Snap Stock Likely to Become a Takeover Target
Before deciding whether SNAP stock can be boosted by a takeover bid, it’s worth looking at a takeover from a few years ago and a recent takeover bid. In 2014, Facebook paid $19 billion for popular messaging service WhatsApp. Although WhatsApp had 600 million users in 2014, versus Snapchat’s monthly active user base of more than 300 million, WhatsApp’s revenue was a paltry $20 million at the time, while Snapchat’s revenue — just in Q2 — was over ten times that amount. Additionally, Snapchat has much higher penetration in the U.S. market than WhatsApp did in 2014, and Snapchat’s users spend an average of over 30 minutes per session on the website. That likely dwarfs the average time spent on WhatsApp.
But for the sake of argument, let’s say that the value of WhatsApp in 2014 and Snap stock in 2018 are roughly equivalent, except that we’ll add 10% to cover inflation over the four years and account for the stronger economy. That would create a takeover valuation of nearly $21 billion for SNAP — almost triple the company’s current enterprise value of $7.62 billion.
Additionally, Sirius (NASDAQ:SIRI) recently made an all-stock bid for Pandora that was valued at $3.5 billion. Although I’m very bullish on Pandora, own Pandora stock, and think that Sirius’ offer undervalued Pandora, I think it’s clear that Snapchat is many times more valuable than Pandora. After all, video ads are much more effective than audio ads, and Snapchat has so much more information about its users than Pandora has about its users. Additionally, ads on Snapchat can be much more targeted than ads on Pandora, and Snapchat can be much more creative with its content and partnerships. Finally, in the future, Snapchat can host many more lucrative businesses, such as money transfers.
Let’s conservatively say that Snapchat is five times more valuable than Pandora (we will also pretend that Sirius’ takeover bid did not undervalue Pandora). That would make Snap stock worth $17.5 billion, more than double the company’s current enterprise value of $7.62 billion.
As I’ve stated previously, many companies should be interested in buying SNAP at a premium to its current valuation.

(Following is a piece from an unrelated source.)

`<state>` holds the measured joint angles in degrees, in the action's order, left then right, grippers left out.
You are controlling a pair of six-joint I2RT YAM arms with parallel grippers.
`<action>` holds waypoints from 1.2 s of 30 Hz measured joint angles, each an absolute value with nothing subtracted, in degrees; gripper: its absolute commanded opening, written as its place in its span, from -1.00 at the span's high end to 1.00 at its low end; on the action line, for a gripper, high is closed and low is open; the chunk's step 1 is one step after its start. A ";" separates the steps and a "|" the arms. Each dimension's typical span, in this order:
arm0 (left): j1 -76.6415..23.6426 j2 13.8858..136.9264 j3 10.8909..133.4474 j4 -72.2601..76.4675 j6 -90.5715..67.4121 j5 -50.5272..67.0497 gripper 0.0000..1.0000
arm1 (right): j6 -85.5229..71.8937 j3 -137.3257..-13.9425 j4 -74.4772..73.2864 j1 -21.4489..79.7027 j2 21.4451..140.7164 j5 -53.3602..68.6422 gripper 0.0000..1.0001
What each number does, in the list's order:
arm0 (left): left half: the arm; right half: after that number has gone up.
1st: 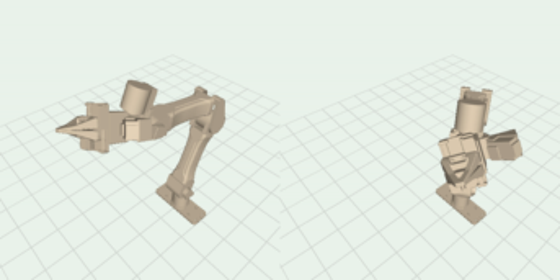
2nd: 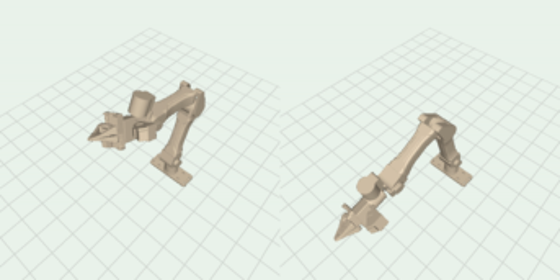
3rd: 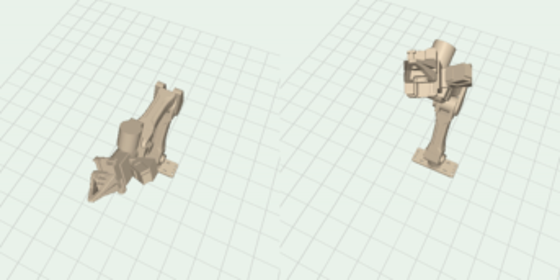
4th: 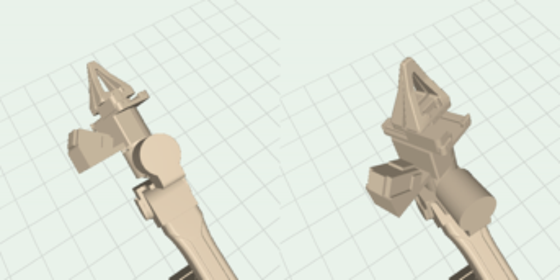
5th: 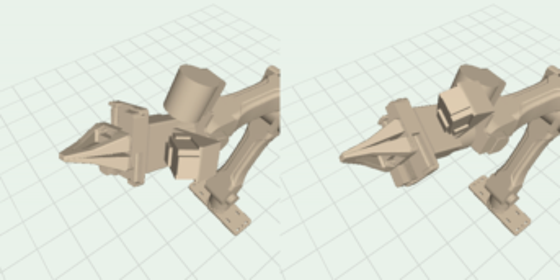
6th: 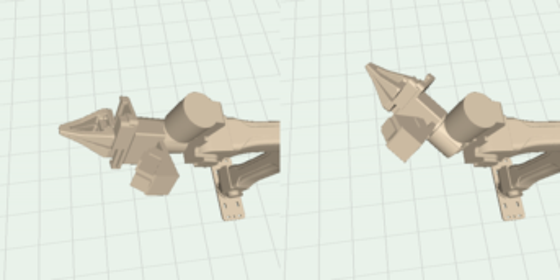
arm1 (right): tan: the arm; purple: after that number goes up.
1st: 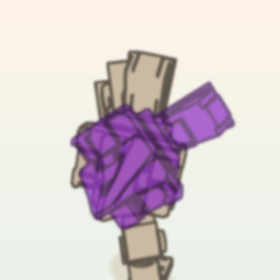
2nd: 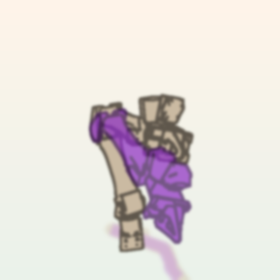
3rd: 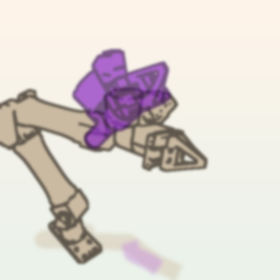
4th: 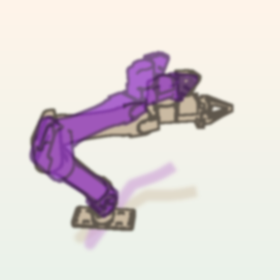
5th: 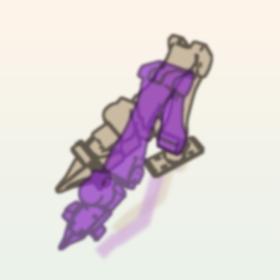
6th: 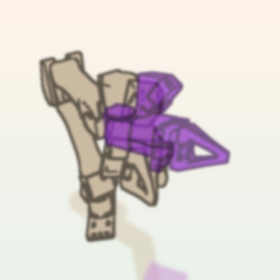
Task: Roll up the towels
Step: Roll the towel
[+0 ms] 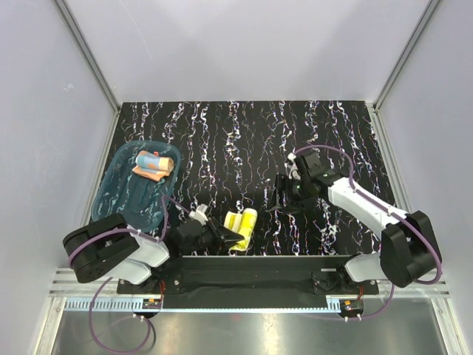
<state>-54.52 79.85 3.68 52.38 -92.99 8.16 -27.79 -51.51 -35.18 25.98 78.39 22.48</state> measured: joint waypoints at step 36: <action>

For instance, Amazon and Alibaba (NYSE: BABA) would love the opportunity to advertise their websites and products on Snap for free, while Google would be able to realize its longtime goal of obtaining a major, viable social website and Facebook would be able to eliminate a huge competitor.
Bottom Line on Snap Stock
Snap’s unique ability to enable marketers to reach young Americans, along with its built-in ARPU catalyst and its new content and partnerships, will enable Snap’s results to improve going forward. Meanwhile, Snap will eventually become a takeover target, assuming that Snap stock doesn’t skyrocket, making it too expensive for anyone to buy.
Longer term investors should definitely buy SNAP stock at current levels.
As of this writing, Larry Ramer owned shares of Pandora.